◆ Your task ◆
Beginning with the line below that contains "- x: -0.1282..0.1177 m" and ending with the line that contains "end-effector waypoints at", retype every line exactly. Pictures are not copied.

Records from a collection:
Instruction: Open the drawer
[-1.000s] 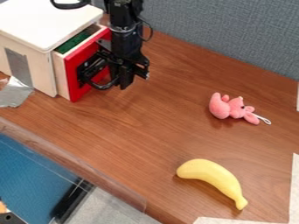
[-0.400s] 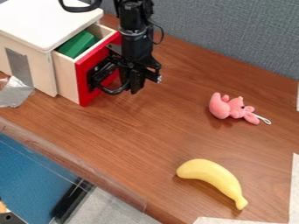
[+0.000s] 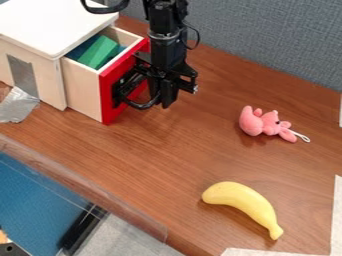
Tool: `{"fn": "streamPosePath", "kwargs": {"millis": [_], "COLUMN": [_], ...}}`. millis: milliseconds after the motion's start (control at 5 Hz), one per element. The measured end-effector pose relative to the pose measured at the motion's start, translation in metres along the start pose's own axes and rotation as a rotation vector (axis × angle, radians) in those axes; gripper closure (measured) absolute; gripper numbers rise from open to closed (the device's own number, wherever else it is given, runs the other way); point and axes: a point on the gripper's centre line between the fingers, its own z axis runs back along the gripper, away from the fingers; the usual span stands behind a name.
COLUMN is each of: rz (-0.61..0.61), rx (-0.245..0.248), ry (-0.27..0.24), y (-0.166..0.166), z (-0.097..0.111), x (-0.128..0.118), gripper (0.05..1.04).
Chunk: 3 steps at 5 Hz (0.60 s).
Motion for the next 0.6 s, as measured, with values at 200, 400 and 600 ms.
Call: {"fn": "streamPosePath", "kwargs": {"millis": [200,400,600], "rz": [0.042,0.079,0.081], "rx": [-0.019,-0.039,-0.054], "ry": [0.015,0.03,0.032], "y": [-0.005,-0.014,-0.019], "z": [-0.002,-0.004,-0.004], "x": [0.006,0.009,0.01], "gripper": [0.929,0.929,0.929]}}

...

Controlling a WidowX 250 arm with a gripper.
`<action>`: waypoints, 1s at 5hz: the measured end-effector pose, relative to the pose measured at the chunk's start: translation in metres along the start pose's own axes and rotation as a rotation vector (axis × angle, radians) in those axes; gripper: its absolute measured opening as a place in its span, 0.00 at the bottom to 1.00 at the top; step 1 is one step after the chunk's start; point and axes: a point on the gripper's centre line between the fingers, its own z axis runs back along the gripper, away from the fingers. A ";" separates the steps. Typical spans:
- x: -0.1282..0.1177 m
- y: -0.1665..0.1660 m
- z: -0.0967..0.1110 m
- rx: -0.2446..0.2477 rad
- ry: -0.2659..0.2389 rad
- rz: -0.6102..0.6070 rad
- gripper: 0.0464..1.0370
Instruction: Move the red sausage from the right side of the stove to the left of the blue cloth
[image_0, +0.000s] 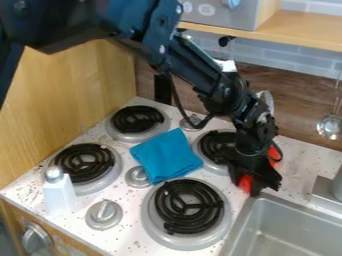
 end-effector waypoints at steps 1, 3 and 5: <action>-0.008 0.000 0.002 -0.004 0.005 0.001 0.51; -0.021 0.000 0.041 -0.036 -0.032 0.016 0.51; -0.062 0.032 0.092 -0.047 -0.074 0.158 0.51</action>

◆ Answer box ◆
- x: -0.1282..0.1177 m
- y: -0.1665..0.1660 m
- z: -0.0967..0.1110 m
- rx: -0.2446..0.2477 rad
- ry: -0.2659..0.2389 rad
- rz: -0.6102..0.6070 rad
- gripper: 0.0464..1.0370
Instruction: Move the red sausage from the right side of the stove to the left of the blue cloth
[image_0, +0.000s] 
 end-effector waypoints at steps 1, 3 and 5: <action>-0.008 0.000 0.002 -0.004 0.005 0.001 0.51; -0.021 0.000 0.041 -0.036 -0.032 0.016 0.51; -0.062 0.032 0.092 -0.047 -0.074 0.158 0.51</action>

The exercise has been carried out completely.